Do you cook slow cooker chicken curry on high or low? You can cook this dish on either setting. Low for 4-5 hours or high for 2-3 hours works well, but remember to finish on high for the last 15-30 minutes after adding the cornstarch slurry to properly thicken the sauce.
Why does curry become watery in a slow cooker? Slow cookers retain a lot of moisture, so liquids don’t reduce as much as they would on a stovetop. Adding a cornstarch slurry at the end helps to thicken the sauce effectively and prevent a watery chicken curry.
Is curry spicy? This particular recipe is designed to be aromatic and flavorful rather than intensely spicy, thanks to the balance of curry powder and other spices. You can easily adjust the heat level by adding more or less chili powder or a pinch of cayenne pepper to suit your preference.
Conclusion
This Easiest Slow Cooker Chicken Curry recipe truly delivers on its promise: a simple, satisfying, and incredibly flavorful meal. It’s perfect for busy parents and beginner cooks alike, allowing you to create a restaurant-quality dish with minimal fuss. Embrace the convenience of your slow cooker and enjoy this healthy, comforting, and aromatic slow cooker chicken curry as your next family favorite. We know you’ll love the tender chicken and rich sauce!

The Easiest Slow Cooker Chicken Curry Recipe
Equipment
- Slow cooker (5-quart or larger)
- Small bowl
- Large plate
- Cutting board
- Large skillet
- Instant-read thermometer
- Knife
- Forks
Ingredients
Main Ingredients
- 1 large sweet potato scrubbed and diced into 1/2-inch pieces
- 2 red bell peppers cored and thinly sliced
- 1/4 cup water
- 1/4 cup lime juice freshly squeezed (about 2 limes)
- 2 tablespoons curry powder
- 2 teaspoons smoked paprika
- 1 teaspoon ground cumin
- 1 teaspoon ground chili powder
- 1 teaspoon kosher salt
- 1.5 pounds boneless, skinless chicken thighs
- 1 tablespoon extra virgin olive oil
- 1 can light coconut milk 14 ounces; for a thicker, creamier sauce, use regular coconut milk
- 2 tablespoons cornstarch mixed with 3 tablespoons water to create a slurry
For Serving
- brown rice or quinoa prepared
- fresh cilantro chopped
Instructions
Main Steps
- Place diced sweet potatoes and sliced bell peppers in the bottom of a 5-quart or larger slow cooker, then pour water and lime juice over them.

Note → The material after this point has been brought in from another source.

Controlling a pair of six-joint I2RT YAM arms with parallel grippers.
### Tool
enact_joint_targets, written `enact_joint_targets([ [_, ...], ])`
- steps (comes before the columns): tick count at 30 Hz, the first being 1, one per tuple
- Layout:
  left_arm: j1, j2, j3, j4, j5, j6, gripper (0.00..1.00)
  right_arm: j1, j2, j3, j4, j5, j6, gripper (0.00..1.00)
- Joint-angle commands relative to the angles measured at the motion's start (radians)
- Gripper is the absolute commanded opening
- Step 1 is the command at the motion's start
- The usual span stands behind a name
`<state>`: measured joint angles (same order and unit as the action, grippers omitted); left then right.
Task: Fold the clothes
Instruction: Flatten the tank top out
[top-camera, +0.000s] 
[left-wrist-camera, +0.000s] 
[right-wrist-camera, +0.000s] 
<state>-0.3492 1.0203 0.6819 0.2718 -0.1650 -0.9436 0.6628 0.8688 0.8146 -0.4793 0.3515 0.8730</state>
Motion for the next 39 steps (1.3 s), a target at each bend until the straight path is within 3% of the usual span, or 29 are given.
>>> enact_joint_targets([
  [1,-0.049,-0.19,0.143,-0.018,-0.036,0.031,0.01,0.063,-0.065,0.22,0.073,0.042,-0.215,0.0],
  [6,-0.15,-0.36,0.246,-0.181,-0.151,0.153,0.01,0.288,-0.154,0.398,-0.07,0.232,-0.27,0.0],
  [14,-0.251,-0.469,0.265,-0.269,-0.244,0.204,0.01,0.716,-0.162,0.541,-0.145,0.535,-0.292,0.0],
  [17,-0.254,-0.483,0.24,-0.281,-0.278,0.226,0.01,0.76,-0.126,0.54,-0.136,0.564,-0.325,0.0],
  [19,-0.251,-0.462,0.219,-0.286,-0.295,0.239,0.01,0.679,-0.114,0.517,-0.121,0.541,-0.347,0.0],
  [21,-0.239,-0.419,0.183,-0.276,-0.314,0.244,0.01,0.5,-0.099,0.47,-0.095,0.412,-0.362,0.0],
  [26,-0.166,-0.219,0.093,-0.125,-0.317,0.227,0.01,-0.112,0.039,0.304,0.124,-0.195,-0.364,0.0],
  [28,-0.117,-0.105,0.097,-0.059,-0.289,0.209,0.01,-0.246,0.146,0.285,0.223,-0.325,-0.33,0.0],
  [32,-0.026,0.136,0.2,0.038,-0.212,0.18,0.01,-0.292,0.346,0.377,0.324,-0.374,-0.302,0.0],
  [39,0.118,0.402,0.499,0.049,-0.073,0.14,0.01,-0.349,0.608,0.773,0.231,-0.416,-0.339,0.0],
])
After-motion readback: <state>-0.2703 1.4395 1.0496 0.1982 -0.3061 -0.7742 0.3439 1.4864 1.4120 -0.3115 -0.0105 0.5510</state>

- In a small bowl, combine curry powder, smoked paprika, cumin, chili powder, and salt. Season both sides of the chicken thighs with 2/3 of this spice mix, reserving the rest.
- Heat olive oil in a large skillet over medium-high heat and sear the chicken thighs for about 2 minutes on the first side and 1 minute on the second side until browned.

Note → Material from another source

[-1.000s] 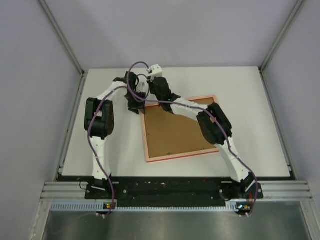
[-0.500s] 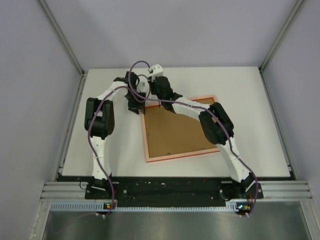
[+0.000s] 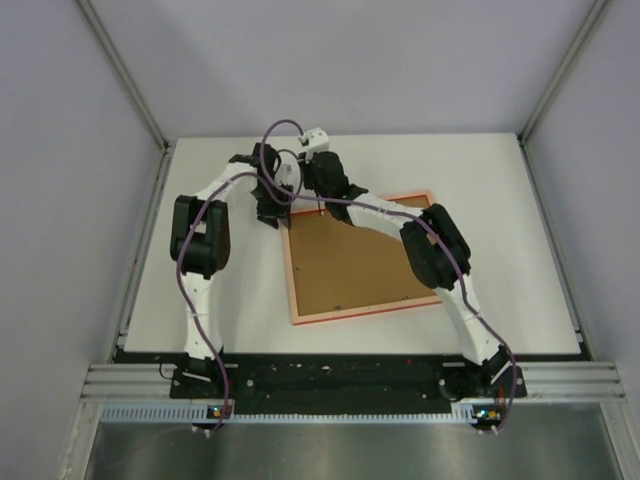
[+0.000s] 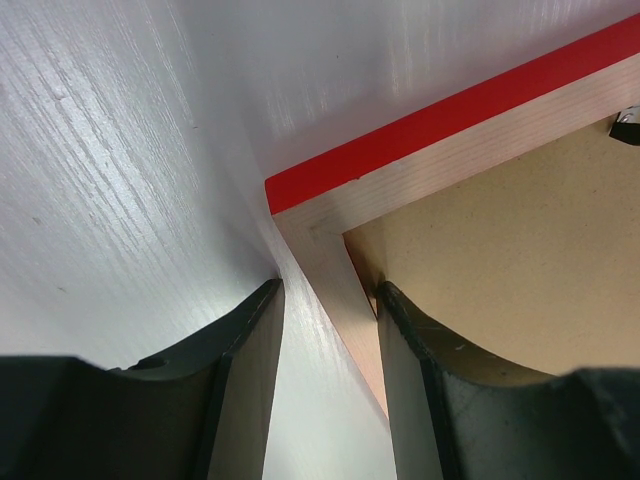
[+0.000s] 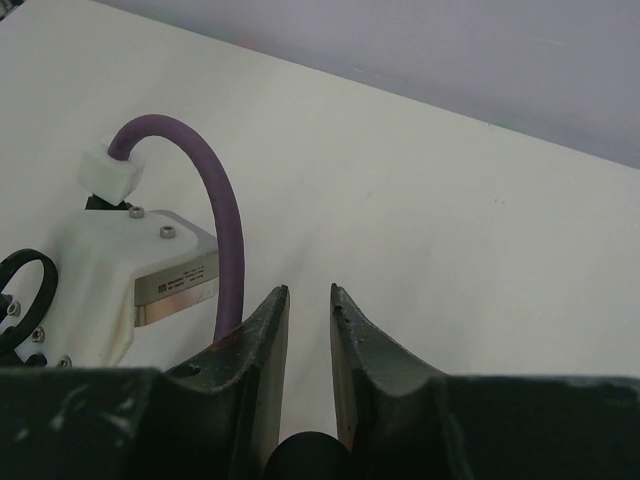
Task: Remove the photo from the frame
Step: Release the photo frame item from the photo frame.
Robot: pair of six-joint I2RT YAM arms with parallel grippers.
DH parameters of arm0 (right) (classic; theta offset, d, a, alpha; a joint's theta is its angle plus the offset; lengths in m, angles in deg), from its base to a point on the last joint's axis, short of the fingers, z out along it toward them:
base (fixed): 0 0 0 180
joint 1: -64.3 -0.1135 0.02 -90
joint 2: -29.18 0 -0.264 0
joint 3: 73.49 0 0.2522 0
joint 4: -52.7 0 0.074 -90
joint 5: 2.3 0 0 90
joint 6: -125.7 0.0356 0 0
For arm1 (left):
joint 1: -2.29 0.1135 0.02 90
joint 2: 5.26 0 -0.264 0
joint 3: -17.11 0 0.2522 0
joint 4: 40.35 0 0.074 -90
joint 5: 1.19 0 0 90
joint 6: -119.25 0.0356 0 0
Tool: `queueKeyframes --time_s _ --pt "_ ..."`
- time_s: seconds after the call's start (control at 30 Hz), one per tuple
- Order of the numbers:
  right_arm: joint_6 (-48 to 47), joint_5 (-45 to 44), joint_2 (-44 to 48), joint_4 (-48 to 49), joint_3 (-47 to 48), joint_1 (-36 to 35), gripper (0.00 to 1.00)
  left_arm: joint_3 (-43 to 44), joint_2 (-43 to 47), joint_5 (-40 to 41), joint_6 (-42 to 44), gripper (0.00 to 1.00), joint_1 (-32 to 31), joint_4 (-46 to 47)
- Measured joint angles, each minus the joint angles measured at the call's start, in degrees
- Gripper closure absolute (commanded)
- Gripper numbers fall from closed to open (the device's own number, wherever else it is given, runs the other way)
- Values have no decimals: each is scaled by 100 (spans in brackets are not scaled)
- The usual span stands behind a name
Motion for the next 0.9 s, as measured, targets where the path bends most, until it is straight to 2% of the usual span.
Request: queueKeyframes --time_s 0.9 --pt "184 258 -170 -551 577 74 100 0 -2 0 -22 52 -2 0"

- Transfer seared chicken to the slow cooker on top of the vegetables. Sprinkle with the remaining spice mixture, cover, and cook on LOW for 4 to 5 hours or HIGH for 2 to 3 hours, until the chicken reaches 165°F.
- Remove chicken thighs from the slow cooker, transfer to a cutting board, and once cool enough, cut into bite-size pieces or shred with two forks.

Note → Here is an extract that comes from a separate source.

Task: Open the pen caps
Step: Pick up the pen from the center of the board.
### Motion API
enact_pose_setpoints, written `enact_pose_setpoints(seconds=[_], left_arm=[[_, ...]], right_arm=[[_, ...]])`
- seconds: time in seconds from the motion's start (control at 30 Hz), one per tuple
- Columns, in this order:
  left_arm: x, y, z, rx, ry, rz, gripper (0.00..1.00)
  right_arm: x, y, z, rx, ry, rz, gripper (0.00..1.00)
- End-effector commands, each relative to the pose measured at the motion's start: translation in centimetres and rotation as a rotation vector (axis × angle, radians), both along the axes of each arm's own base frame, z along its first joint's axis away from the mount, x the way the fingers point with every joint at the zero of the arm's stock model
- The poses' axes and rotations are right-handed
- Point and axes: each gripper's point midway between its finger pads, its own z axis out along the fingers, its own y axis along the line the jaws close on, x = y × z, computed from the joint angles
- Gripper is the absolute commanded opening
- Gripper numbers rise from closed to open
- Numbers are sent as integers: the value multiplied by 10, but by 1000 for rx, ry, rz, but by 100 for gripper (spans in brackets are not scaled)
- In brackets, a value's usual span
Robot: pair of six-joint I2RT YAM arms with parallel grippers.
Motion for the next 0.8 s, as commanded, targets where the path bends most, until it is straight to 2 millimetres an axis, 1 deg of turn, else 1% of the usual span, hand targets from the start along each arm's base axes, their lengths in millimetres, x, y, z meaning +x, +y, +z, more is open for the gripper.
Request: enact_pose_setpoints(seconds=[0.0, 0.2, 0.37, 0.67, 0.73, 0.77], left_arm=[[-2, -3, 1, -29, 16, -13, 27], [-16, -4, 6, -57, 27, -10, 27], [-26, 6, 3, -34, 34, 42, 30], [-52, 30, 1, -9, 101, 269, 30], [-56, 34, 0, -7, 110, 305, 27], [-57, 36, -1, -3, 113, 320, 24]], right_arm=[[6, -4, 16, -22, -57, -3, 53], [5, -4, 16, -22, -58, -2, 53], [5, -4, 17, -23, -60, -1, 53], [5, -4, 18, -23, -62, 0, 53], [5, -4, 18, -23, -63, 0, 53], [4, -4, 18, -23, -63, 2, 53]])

- Stir the coconut milk and cornstarch slurry into the slow cooker with the vegetables and cooking liquid. Turn the slow cooker heat to HIGH, cover, and cook for 15 minutes until the sauce thickens slightly.
- Return the cut chicken to the slow cooker, stir to coat it in the sauce, cover, and cook for an additional 15 minutes on HIGH, ensuring vegetables and chicken are hot and tender.